● Work order
From the records below, copy out each line that has the word "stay".

= Beginning of Section =

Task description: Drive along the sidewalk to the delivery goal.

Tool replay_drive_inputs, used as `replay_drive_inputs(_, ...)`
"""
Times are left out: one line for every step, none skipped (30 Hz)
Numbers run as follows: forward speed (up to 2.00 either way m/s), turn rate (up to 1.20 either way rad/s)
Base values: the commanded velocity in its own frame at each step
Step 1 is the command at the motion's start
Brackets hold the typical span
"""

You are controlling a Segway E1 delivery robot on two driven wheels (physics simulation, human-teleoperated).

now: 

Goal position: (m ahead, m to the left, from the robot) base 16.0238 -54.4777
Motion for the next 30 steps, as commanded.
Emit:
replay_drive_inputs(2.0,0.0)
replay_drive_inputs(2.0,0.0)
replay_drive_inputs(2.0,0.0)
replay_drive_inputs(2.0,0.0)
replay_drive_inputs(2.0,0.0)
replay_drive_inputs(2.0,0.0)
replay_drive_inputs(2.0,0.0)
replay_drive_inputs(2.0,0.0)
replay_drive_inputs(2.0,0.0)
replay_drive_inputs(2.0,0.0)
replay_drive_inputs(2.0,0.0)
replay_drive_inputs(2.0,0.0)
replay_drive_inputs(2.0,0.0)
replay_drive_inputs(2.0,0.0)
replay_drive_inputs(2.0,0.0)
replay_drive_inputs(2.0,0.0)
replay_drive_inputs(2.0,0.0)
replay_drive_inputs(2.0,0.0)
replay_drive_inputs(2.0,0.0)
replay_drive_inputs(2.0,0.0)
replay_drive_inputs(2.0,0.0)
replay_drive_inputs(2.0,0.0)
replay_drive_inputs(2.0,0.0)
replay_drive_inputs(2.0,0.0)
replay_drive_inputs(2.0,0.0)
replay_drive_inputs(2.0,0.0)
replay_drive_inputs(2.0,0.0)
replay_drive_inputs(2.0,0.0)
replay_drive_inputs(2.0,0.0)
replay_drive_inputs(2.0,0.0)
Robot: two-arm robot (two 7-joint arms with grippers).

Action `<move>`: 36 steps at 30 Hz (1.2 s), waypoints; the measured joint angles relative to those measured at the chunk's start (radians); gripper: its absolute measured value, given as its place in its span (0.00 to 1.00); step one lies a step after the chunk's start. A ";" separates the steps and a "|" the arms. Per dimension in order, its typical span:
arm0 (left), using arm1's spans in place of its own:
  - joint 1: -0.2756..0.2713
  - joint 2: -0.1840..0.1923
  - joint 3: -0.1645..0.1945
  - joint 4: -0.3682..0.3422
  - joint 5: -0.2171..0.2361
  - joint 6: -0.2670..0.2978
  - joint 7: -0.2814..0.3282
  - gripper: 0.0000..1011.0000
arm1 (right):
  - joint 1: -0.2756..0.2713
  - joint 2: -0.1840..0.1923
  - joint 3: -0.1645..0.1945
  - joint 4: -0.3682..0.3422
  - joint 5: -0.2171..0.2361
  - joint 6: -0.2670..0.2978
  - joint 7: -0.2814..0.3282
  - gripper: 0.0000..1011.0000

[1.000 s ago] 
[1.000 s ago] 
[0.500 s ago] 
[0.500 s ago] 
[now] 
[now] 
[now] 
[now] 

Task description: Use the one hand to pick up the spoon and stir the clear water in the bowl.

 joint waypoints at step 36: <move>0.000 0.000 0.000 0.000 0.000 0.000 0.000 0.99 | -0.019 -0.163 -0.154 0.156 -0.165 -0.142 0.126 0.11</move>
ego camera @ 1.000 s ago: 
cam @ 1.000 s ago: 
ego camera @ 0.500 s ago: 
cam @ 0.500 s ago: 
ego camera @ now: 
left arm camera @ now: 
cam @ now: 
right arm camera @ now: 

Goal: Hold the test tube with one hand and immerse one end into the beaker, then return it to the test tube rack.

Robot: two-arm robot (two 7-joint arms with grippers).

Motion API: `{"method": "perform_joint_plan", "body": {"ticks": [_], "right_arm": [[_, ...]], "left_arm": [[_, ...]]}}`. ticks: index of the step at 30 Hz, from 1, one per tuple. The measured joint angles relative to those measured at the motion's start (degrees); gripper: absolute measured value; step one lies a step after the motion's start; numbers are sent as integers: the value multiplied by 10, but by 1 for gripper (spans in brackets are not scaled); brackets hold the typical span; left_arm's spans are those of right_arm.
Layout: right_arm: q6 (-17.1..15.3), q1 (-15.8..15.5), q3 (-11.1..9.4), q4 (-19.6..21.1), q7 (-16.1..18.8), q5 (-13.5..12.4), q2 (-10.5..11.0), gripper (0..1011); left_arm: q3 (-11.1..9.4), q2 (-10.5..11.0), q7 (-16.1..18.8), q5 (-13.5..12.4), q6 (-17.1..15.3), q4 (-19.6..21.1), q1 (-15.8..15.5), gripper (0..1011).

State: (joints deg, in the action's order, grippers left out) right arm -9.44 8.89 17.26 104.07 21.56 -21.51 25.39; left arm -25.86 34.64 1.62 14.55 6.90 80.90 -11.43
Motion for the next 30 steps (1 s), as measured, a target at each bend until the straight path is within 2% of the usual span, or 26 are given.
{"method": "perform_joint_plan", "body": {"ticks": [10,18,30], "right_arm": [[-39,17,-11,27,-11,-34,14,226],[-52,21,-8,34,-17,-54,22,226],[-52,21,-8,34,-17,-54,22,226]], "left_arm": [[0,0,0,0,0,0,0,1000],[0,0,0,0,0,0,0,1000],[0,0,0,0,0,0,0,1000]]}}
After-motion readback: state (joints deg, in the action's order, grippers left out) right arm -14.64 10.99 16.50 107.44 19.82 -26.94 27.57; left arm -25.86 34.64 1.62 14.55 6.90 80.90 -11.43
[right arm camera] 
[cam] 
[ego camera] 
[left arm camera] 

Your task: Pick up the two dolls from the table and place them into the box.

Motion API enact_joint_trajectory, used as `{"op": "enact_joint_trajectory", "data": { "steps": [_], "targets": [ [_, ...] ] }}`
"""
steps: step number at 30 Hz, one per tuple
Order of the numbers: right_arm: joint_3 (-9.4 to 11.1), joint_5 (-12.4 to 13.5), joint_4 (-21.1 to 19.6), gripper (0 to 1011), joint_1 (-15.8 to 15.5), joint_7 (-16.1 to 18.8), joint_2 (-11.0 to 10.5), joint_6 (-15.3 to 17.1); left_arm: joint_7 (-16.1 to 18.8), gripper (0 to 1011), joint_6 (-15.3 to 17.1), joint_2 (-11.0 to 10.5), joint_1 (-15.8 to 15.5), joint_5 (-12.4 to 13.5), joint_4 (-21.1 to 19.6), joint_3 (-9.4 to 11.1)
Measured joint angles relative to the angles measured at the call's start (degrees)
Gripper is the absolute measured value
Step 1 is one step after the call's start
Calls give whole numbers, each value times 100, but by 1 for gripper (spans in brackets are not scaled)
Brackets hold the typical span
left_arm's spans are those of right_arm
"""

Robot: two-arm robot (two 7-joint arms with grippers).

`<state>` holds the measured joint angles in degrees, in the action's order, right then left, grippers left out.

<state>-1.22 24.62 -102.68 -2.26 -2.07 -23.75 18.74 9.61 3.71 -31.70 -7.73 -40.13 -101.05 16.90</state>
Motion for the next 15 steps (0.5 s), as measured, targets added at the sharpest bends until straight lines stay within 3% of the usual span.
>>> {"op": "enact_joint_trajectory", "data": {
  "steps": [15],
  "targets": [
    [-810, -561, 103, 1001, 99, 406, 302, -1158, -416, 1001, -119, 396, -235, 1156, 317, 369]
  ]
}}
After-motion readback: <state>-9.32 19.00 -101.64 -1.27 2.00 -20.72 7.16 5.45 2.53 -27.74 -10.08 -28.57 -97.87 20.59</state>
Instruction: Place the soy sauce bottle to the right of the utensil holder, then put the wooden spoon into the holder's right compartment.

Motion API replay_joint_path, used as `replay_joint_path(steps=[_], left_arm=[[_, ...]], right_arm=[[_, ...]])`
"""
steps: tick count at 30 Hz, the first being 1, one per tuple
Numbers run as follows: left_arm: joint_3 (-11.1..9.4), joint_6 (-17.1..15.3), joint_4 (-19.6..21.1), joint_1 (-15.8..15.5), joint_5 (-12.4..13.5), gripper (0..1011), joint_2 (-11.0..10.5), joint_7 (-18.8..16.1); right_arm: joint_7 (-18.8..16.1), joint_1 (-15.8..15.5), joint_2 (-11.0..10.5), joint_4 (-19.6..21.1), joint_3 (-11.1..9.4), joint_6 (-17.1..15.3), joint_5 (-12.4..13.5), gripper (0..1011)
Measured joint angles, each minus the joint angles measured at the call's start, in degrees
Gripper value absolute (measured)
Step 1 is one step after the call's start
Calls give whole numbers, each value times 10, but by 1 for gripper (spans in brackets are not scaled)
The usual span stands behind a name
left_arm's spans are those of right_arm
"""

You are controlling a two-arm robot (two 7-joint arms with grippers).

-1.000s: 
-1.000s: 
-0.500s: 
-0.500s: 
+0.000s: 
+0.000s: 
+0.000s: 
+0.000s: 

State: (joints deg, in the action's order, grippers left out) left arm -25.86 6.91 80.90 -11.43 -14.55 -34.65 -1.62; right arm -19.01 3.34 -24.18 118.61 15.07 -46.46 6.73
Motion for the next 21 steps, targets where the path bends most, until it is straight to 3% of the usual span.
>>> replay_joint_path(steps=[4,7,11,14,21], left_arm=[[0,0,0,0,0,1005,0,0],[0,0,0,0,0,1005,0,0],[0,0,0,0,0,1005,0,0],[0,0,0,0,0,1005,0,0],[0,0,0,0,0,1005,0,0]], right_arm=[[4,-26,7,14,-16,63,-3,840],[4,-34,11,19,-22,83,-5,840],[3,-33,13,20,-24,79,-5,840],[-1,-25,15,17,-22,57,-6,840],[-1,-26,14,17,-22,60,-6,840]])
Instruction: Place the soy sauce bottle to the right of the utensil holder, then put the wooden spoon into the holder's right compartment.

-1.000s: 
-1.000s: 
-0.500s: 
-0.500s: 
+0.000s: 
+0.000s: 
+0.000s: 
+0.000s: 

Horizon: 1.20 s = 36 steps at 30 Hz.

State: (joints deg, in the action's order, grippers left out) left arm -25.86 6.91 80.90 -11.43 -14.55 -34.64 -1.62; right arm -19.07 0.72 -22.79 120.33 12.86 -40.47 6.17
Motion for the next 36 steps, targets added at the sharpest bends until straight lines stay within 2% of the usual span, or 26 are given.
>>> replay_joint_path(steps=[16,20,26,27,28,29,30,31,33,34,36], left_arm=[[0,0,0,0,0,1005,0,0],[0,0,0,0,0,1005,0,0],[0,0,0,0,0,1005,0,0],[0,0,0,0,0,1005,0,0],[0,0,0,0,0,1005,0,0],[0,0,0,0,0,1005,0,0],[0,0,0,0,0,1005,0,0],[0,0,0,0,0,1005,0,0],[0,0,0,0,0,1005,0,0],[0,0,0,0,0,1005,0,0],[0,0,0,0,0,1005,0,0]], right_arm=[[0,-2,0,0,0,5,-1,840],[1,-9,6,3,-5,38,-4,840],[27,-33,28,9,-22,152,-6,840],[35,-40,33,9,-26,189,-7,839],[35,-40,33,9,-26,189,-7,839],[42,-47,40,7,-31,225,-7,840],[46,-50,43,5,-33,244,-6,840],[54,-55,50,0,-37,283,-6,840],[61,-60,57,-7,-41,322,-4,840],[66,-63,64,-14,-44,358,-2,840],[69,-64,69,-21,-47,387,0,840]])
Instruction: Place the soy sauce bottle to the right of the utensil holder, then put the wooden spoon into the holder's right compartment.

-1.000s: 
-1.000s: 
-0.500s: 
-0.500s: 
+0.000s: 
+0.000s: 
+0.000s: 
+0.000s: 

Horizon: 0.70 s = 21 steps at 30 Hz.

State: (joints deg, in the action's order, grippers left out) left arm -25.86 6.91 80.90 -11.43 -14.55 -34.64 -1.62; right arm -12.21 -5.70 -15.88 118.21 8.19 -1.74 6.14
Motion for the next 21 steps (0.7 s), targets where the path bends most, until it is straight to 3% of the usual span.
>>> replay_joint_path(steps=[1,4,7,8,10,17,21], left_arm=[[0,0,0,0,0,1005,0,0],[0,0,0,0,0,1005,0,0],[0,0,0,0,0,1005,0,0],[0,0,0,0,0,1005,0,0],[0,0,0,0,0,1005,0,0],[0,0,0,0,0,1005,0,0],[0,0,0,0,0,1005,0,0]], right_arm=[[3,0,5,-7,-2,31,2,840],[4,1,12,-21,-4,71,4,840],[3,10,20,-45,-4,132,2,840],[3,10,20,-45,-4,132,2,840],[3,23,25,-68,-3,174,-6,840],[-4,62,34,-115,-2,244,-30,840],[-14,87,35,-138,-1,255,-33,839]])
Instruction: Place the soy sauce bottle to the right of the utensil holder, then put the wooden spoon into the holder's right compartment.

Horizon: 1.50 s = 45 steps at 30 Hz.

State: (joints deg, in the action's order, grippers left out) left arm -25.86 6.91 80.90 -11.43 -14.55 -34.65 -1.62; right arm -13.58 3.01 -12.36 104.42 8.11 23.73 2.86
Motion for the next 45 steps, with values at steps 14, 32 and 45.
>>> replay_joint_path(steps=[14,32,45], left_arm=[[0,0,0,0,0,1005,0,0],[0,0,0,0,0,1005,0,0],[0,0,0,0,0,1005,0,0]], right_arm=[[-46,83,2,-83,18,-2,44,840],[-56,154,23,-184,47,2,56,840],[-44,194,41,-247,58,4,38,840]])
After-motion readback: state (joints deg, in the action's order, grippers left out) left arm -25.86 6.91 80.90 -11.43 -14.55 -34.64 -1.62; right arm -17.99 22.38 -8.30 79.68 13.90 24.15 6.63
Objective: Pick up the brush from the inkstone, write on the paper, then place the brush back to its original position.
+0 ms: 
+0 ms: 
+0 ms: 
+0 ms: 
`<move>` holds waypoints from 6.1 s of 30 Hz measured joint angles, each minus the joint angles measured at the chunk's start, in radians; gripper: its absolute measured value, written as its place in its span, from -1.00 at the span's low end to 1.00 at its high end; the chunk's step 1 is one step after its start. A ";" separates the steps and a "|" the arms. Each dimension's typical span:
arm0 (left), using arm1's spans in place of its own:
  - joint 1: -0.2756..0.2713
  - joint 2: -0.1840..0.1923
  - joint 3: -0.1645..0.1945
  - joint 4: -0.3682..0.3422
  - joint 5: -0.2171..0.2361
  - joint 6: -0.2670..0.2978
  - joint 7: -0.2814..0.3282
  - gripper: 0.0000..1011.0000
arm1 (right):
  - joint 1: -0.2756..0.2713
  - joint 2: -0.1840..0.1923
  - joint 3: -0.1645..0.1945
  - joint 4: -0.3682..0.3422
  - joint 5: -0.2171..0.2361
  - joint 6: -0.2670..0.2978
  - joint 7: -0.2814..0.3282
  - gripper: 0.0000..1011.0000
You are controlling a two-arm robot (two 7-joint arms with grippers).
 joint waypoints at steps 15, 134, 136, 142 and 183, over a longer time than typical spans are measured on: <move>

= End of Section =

● Solution to this task
Motion for the next 15 steps (0.5 s), as measured, targets added at the sharpest bends until straight lines stay within 3% of the usual span.
Motion for the next 36 steps, targets added at the sharpest bends until straight lines stay within 2% of the usual span, or 26 are given.

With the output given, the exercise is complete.